While the circuit court lacked authority to specify that a person committed to outpatient treatment remain in a group home as a condition of the commitment order (¶14), the county department had the authority to place the person in a group home because that placement does not change the nature of his treatment from “outpatient” to “inpatient”:

¶16      Wisconsin Stat. § 51.01(17) defines “treatment” as “those psychological, educational, social, chemical, medical or somatic techniques designed to bring about rehabilitation of a mentally ill … person.”  “Outpatient” and “inpatient” are not defined in § 51.01.  However, Webster’s Third New International Dictionary 1603 (unabr. 1993), defines “outpatient” as “a patient who is not an inmate of a hospital but receives diagnosis or treatment in a clinic or dispensary connected with the hospital – distinguished from inpatient.”  “Inpatient” is defined as “a patient in a hospital or infirmary who receives lodging and food as well as treatment – distinguished from outpatient.”  Id. at 1167.  Based on these definitions, the difference between outpatient and inpatient turns on whether the patient receives treatment in a hospital setting.  See id. at 1167, 1603.

¶17      We conclude Boe is not receiving inpatient treatment in the group home and he continues to be treated on an outpatient basis. Boe’s group home is a community-based residential facility, not a hospital or inpatient facility.  See Wis. Stat. §§ 51.01(9), (10)…. Because the group home is not a hospital or inpatient facility, any services offered at the group home do not constitute inpatient treatment.  Further, the outpatient treatment Boe receives from off-site providers is not changed to inpatient treatment by virtue of his residence in the group home.

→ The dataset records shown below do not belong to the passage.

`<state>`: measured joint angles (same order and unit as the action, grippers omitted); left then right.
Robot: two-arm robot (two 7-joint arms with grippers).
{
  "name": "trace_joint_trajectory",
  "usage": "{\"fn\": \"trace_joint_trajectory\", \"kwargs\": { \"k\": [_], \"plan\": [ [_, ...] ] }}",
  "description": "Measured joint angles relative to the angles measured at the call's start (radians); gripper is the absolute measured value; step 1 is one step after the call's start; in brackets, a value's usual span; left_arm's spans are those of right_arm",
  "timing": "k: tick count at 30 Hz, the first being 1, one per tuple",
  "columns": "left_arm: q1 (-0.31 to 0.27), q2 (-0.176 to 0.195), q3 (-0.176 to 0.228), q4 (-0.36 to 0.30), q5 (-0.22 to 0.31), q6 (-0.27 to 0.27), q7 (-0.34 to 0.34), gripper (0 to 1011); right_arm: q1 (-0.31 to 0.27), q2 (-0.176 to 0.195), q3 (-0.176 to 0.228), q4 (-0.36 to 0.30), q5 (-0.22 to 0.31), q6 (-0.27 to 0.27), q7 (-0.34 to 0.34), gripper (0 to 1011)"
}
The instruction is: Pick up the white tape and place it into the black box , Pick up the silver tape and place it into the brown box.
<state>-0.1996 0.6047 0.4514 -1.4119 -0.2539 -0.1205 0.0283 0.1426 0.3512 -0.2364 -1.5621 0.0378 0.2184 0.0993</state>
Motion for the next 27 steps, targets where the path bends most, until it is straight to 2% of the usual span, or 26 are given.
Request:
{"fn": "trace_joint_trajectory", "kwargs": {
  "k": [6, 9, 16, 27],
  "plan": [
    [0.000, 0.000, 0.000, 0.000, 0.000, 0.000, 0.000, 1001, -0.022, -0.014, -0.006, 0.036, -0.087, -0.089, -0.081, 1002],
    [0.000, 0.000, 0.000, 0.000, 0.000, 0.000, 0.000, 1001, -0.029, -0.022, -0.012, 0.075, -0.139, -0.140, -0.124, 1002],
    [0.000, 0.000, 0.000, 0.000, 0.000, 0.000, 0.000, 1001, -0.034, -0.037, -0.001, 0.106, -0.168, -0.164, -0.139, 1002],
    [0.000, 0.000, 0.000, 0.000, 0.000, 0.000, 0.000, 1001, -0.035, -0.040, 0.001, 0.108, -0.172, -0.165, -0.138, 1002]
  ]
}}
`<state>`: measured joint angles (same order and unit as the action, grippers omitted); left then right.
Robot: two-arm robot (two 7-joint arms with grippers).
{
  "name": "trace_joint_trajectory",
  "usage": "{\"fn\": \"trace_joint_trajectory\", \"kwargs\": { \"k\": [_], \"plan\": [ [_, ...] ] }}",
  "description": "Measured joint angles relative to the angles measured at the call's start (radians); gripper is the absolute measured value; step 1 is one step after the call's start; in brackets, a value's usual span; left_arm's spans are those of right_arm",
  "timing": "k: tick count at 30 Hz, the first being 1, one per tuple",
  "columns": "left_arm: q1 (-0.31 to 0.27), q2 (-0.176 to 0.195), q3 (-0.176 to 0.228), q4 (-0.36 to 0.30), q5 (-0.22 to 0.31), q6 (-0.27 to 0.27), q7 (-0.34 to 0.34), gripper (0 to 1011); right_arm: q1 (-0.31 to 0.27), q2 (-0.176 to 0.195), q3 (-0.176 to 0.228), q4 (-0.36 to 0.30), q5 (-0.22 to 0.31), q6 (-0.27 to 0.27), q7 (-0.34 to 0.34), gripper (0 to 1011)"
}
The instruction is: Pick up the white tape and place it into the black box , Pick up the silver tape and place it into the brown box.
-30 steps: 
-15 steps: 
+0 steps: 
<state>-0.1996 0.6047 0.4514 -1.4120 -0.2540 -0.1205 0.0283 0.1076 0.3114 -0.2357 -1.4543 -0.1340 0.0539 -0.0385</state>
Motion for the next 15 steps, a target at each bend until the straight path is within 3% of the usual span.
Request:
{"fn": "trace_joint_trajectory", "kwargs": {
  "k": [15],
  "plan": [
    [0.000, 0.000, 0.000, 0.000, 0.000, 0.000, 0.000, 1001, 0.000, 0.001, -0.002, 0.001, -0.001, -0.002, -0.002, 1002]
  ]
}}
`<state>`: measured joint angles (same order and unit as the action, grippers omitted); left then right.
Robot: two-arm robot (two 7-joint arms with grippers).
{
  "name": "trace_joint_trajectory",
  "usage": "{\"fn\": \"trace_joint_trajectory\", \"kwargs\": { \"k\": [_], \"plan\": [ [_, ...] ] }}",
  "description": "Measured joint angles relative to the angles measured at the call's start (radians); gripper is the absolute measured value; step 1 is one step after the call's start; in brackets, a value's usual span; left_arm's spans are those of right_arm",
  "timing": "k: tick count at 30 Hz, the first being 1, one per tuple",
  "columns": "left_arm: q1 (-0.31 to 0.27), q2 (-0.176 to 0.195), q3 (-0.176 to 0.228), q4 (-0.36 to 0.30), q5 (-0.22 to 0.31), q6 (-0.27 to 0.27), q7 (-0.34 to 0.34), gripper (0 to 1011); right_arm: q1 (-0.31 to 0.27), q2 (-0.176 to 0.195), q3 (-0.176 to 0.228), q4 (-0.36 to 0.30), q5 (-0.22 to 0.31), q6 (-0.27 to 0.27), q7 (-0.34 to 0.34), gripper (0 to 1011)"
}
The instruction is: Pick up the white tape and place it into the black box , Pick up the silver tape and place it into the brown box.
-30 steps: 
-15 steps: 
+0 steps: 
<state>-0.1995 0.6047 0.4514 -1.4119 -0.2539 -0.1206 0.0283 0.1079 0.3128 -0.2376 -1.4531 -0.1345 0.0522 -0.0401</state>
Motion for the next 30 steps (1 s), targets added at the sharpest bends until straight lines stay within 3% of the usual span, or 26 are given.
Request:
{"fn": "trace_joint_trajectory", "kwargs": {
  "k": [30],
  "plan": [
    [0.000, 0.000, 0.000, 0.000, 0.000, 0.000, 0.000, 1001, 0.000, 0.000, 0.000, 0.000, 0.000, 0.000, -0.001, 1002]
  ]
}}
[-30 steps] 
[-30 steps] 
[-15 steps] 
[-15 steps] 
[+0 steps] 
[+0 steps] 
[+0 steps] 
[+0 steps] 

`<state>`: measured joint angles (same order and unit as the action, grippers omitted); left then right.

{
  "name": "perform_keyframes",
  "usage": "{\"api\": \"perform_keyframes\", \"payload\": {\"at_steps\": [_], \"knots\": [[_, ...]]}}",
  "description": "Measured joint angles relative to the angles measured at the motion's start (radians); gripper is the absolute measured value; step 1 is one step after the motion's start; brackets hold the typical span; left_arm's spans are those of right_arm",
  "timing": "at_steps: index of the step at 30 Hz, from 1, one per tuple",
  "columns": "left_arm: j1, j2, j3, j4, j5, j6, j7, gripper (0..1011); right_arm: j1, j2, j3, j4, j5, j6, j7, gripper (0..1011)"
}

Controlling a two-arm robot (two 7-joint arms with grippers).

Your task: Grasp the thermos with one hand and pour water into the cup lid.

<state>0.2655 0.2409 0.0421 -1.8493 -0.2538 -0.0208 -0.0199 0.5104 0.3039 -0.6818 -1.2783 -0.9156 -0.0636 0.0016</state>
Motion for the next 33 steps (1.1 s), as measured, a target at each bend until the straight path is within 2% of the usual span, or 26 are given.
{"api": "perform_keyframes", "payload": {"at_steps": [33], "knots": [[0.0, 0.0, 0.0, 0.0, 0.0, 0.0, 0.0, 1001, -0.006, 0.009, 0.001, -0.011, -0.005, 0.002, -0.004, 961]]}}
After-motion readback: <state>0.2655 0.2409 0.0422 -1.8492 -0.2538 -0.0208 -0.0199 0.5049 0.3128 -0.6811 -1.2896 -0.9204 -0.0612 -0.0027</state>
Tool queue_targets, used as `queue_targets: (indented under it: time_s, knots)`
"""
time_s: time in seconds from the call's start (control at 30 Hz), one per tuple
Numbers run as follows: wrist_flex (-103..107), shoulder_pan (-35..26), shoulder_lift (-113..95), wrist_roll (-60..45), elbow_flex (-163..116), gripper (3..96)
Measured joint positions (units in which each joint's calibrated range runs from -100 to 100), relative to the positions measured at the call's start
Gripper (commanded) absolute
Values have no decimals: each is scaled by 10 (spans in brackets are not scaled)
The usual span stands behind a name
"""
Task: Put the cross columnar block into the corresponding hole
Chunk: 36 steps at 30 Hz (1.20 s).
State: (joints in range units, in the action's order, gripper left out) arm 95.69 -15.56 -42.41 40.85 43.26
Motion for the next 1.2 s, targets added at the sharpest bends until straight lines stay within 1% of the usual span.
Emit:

Nor does placement in the group home amount only to “habilitation,” which is not authorized by § 51.20, Milwaukee Cnty. Combined Cmty. Servs. Bd. v. Athans, 107 Wis. 2d 331, 336-37, 320 N.W.2d 30 (Ct. App. 1982), because it serves to rehabilitate: “The purpose of Boe’s placement in the group home is to stabilize him on his medication so that he may be further transitioned back into the community” and it “ameliorates his delusions through further medical stabilization, allows him to receive psychiatric treatment on an outpatient basis, and gives him the freedom to interact in the community.” (¶19).

Finally, the fact Boe is committed as an outpatient only to the “care” of the department, and not its “care and custody,” § 51.20(13)(a)3., doesn’t prohibit the placement because it does not amount to “custody”:

¶21      Although the Department lacks “custody” of Boe and therefore cannot place him in an inpatient facility, see Wis. Stat. § 51.20(13)(a), the Department’s community-based placement is a far cry from an involuntary hospital admission.  At the group home, Boe retains the freedom to do what he wishes.  Although he needs permission to leave and must follow the home’s rules, Boe’s case manager testified at the extension hearing that Boe is allowed to come and go from the group home and does in fact leave for visits with his family. …

The court is clearly deferring to the judgment of the treatment providers as to which programs and placements best advance outpatient treatment, but what are the limits, if any, to that deference? For example, while Boe’s placement is “a far cry” from a hospital admission, does that mean a placement in a facility that is more restrictive than Boe’s could constitute unauthorized inpatient placement or “custody”? If so, at what point does the placement change from outpatient to inpatient or to “custody”? Would it matter, for instance, that the placement was meant, like Boe’s, to “transition” him to the community, but the patient’s been there for years and the transition never happens? Or is the court drawing a bright line in ¶¶16-17 and saying that only a hospital placement amounts to inpatient placement or “custody,” so that virtually any other placement is authorized? The decision isn’t clear on these issues, though in defense of the court, neither is § 51.20. These questions will have to be litigated case-by-case based on the particular facts of the placement.